According to the documents, China’s embassy spent nearly US$20,000 at the hotel two months before a 2017 meeting between Trump and Chinese President Xi Jinping.

In a statement to The New York Times, Trump’s son Eric Trump said profit earned on the hotel stays was returned to the federal government through an annual payment to the Treasury Department.

Eric Trump (right) watches his father, former president Donald Trump, play golf last month.

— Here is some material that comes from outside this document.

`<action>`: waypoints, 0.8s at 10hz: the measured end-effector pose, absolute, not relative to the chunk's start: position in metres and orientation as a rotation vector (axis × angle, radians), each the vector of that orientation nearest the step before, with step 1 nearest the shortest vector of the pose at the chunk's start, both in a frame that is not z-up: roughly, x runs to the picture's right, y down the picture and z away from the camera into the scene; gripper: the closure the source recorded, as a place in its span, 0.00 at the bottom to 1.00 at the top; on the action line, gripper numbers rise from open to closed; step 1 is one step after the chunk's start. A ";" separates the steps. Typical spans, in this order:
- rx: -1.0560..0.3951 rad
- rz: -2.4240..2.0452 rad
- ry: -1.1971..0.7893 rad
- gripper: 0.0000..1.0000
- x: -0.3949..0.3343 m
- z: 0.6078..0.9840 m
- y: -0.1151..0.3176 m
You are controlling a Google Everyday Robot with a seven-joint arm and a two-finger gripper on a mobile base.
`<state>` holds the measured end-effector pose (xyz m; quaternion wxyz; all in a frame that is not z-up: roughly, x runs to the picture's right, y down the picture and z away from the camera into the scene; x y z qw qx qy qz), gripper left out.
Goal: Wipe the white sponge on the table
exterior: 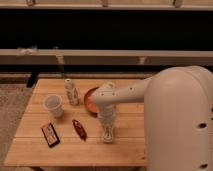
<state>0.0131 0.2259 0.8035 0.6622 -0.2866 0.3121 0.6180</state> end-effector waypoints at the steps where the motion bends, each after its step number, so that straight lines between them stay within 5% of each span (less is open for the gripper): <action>1: -0.648 1.398 0.706 0.53 0.013 0.803 0.226; 5: -0.631 1.477 0.664 0.20 0.037 0.803 0.201; 8: -0.647 1.513 0.622 0.20 0.046 0.795 0.195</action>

Photo: Jasen Vinlove-USA Today Sports

“As a company, we went to tremendous lengths to avoid even the appearance of a conflict of interest,” Eric Trump said. “Not due to any legal requirement, but because of the respect we have towards the office of the presidency.”

The House committee previously disclosed that the Trump hotel had taken in more than US$3.75 million from foreign governments while Trump was president.

The heavy foreign government spending at Trump’s hotel has been reported before but details and the timing of this snapshot of payments are new. Two days after a March 2018 stay by the Saudis, the committee noted, then-president Trump approved US$1.3 billion in arms sales to the country.

The Trump Organization sold the Trump International Hotel in Washington to an investor group in May 2022 for a reported US$375 million.

Trial begins of Trump’s family business on fraud and tax evasion charges

In January last year, the Supreme Court shut down lawsuits claiming that Trump violated constitutional bars against a president accepting income from foreign sources, saying the cases were moot since Trump had left the White House.

These cases stemmed from the so-called emoluments clause of the US Constitution, which prohibits public officials from receiving gifts, payments or titles from foreign states without permission from Congress.

Trump entrusted the management of his real estate empire to his sons after taking office in 2017, although he held onto his shares in the Trump Organization, which brought in US$435 million in revenue in 2018.